Horntown is a town in Hughes County, Oklahoma, United States. As of the 2020 census, Horntown had a population of 92.
==History==
Horntown is the center of a dispersed rural community in Jacobs Township of Hughes County that formed in the 1920s. The earliest inhabitants, according to the Encyclopedia of Oklahoma History and Culture, were T. C. Horn and Charley Hawthorn, who operated retail stores, garages, gasoline stations and a restaurant at the crossroads of two section-line roads that are now U.S. Highways 75 and 270.

When Horntown incorporated on August 2, 1995, it comprised 4.021 square miles. Also in that year, the population of the immediate area served by Horntown's businesses included approximately 200 residents. Subsequently, the U.S. Census of 2000 counted 61 residents inside the town limits. The census of 2010 recorded an official population increase of 97. At that time, a convenience store–a restaurant, a gasoline station, and a tire store operated. The Horntown fire department, law enforcement, and emergency services maintained a small complex of buildings, and the Banner Baptist Church served residents.

==Geography==
Horntown is located in central Hughes County. The lightly populated town is centered on the intersection of U.S. Routes 75 and 270. US 75 leads north 10 mi to Wetumka, while US 270 leads west 8 mi to Holdenville, the Hughes county seat. The two highways join in Horntown and lead south 8 mi to Calvin.

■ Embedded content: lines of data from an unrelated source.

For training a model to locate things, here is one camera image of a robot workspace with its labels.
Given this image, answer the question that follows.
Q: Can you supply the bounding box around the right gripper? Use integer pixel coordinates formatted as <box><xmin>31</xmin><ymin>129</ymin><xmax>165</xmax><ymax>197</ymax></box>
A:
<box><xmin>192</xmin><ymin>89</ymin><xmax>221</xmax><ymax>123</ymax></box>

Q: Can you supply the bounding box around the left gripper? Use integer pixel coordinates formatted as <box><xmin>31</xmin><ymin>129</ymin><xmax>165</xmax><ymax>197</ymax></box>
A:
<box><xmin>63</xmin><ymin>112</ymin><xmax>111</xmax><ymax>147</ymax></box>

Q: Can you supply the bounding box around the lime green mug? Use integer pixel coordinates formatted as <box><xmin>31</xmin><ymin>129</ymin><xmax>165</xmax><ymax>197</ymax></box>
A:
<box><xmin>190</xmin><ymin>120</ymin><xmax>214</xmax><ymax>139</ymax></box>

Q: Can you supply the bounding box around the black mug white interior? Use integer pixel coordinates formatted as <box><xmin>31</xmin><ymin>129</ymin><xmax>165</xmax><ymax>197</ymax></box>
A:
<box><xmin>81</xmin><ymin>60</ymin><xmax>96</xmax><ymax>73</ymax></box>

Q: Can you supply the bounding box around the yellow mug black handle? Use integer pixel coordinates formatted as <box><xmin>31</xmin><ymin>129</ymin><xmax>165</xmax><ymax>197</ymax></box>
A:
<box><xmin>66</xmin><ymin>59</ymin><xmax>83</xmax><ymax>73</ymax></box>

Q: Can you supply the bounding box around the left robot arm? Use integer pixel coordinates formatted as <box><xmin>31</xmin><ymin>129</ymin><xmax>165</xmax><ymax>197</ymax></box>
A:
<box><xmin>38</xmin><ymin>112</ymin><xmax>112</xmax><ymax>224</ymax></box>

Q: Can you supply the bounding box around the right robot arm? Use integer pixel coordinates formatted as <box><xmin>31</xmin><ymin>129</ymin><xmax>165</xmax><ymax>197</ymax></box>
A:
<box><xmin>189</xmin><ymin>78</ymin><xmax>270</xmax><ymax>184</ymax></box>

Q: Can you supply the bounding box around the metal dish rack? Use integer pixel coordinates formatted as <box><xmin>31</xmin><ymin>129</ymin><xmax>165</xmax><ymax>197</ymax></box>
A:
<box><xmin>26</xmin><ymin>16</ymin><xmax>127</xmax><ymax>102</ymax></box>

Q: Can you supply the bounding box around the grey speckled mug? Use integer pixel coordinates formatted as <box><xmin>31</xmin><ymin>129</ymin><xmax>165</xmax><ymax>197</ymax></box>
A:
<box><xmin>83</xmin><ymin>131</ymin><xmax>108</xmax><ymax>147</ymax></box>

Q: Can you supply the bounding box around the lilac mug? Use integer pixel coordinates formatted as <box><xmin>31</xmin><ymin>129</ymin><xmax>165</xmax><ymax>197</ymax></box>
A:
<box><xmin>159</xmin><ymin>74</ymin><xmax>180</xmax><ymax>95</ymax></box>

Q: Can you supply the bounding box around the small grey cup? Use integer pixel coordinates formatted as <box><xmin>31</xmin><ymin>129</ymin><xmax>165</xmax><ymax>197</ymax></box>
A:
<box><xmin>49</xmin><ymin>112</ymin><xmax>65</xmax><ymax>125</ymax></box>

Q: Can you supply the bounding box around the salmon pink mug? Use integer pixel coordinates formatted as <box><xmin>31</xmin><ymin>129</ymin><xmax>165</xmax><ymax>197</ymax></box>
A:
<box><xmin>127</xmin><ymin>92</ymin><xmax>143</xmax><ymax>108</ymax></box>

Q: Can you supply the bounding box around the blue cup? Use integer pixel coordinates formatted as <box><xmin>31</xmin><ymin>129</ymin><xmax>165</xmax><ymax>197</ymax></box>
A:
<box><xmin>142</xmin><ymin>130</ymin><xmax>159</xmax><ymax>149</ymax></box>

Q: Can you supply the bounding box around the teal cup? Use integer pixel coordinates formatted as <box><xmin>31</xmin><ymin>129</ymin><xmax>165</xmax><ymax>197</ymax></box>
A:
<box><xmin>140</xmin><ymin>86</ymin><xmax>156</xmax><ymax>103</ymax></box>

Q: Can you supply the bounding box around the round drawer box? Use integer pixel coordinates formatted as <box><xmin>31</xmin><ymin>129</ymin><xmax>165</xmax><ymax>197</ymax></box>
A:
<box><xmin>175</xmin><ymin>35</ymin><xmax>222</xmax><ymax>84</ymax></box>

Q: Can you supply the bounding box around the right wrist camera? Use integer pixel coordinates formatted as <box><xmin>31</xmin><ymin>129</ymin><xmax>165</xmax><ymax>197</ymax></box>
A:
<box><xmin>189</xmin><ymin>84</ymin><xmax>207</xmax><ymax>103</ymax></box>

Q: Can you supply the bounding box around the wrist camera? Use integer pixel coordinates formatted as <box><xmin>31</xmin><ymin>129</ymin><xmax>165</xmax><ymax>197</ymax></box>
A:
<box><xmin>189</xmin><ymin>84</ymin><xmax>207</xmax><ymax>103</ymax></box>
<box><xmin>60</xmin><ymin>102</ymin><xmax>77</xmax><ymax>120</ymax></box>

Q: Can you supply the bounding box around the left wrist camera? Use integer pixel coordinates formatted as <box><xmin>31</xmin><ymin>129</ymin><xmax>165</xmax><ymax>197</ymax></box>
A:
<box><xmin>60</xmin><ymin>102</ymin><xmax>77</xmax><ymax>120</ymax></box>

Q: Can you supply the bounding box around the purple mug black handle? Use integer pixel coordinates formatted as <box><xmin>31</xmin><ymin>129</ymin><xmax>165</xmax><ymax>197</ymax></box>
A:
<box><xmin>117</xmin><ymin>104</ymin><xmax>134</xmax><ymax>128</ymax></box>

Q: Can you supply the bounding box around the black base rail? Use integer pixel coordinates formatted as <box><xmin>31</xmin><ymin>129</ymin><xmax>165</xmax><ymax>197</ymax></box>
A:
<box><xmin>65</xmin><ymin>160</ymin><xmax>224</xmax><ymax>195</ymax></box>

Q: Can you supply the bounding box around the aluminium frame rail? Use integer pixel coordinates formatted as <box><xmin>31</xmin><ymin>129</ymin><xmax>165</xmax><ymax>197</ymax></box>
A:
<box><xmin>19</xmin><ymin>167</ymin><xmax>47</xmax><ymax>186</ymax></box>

According to the United States Census Bureau, Horntown has a total area of 10.4 km2, of which 0.1 sqkm, or 1.33%, are water. The town drains north via Grief Creek and Graves Creek to Wewoka Creek, a tributary of the North Canadian River.

==Demographics==

Historical population
| Census | Pop. | Note | %± |
| 2000 | 61 |  | — |
| 2010 | 97 |  | 59.0% |
| 2020 | 92 |  | −5.2% |
U.S. Decennial Census

===2020 census===

As of the 2020 census, Horntown had a population of 92. The median age was 37.3 years. 28.3% of residents were under the age of 18 and 17.4% of residents were 65 years of age or older. For every 100 females there were 109.1 males, and for every 100 females age 18 and over there were 94.1 males age 18 and over.

0.0% of residents lived in urban areas, while 100.0% lived in rural areas.

There were 30 households in Horntown, of which 30.0% had children under the age of 18 living in them. Of all households, 63.3% were married-couple households, 13.3% were households with a male householder and no spouse or partner present, and 20.0% were households with a female householder and no spouse or partner present. About 10.0% of all households were made up of individuals and 3.3% had someone living alone who was 65 years of age or older.

There were 35 housing units, of which 14.3% were vacant. The homeowner vacancy rate was 6.7% and the rental vacancy rate was 0.0%.

Racial composition as of the 2020 census
| Race | Number | Percent |
|---|---|---|
| White | 79 | 85.9% |
| Black or African American | 0 | 0.0% |
| American Indian and Alaska Native | 1 | 1.1% |
| Asian | 0 | 0.0% |
| Native Hawaiian and Other Pacific Islander | 0 | 0.0% |
| Some other race | 1 | 1.1% |
| Two or more races | 11 | 12.0% |
| Hispanic or Latino (of any race) | 2 | 2.2% |

===2000 census===

The median income for a household in the town was $36,250, and the median income for a family was $54,583. Males had a median income of $29,167 versus $22,500 for females. The per capita income for the town was $16,802. There were no families and 6.9% of the population living below the poverty line, including no under eighteens and none of those over 64.
==Education==
It is in the Moss Public Schools school district.